As described above, according to the laser branching device of the present invention, the reflectance and the transmittance with respect to the wavelength of the original laser beam are changed in a one-dimensional or two-dimensional direction by one or a plurality of them. Using a piece of partial reflection transmission mirror,
The position of each partial reflection mirror is adjusted so that the laser light incident on each partial reflection and transmission mirror is reflected and transmitted in a predetermined direction with desired reflectance and transmittance, and reflection from each partial reflection and transmission mirror is performed. Since the light or the transmitted light is the branched laser light, it is possible to accurately match the laser outputs of all the branched laser lights without using an attenuating plate, or individually adjust to a desired value. It is possible to improve energy efficiency, improve adjustment work, and improve reliability such as processing quality.

[Brief description of drawings]

FIG. 1 is a schematic plan view showing the configuration of a laser branching device according to an embodiment of the present invention.

FIG. 2 is a perspective view showing a configuration of a partial reflection / transmission mirror in an example.

FIG. 3 is a perspective view showing a configuration example of a mirror position adjusting mechanism for variably adjusting the transmittance and the reflectance of the partial reflection / transmission mirror in the embodiment.

FIG. 4 is a perspective view showing another configuration example of a mirror position adjusting mechanism for variably adjusting the transmittance and reflectance of the partial reflection / transmission mirror in the embodiment.

FIG. 5 is a perspective view showing a modified example of the partial reflection / transmission mirror in the embodiment.

FIG. 6 is a schematic perspective view showing a multi-point processing system for laser welding.
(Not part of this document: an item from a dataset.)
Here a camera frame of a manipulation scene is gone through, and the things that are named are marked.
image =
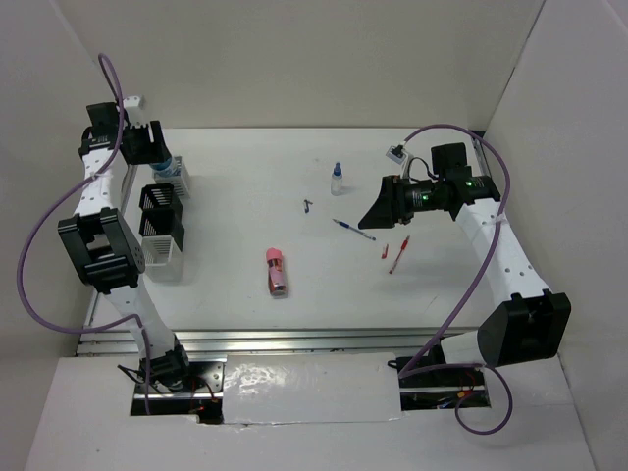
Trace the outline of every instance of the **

FIG. 7 is a diagram showing a configuration example of a conventional laser branching device.

FIG. 8 is a diagram showing another configuration example of a conventional laser branching device.

[Explanation of symbols]

 10 Laser oscillator 14A-14D Partial reflection / transmission mirror 18A-18D Incident unit 20,20 'Mirror substrate 22,22' Partial reflection / transmission film 24 Mirror position adjustment mechanism

Claims (1)

[Claims] 1. A laser branching device for generating a plurality of branched laser beams from one original laser beam, wherein the reflectance and the transmittance with respect to the wavelength of the original laser beam change substantially continuously in one-dimensional or two-dimensional directions. One or a plurality of partial reflection / transmission mirrors are arranged at predetermined positions in predetermined directions, and the laser light incident on each of the partial reflection / transmission mirrors is reflected in a predetermined direction with a desired reflectance and transmittance. A laser branching device, wherein the positions of the respective partial reflection mirrors are adjusted so as to be transmitted, and the reflected light or the transmitted light from each of the partial reflection / transmission mirrors is used as the branched laser light.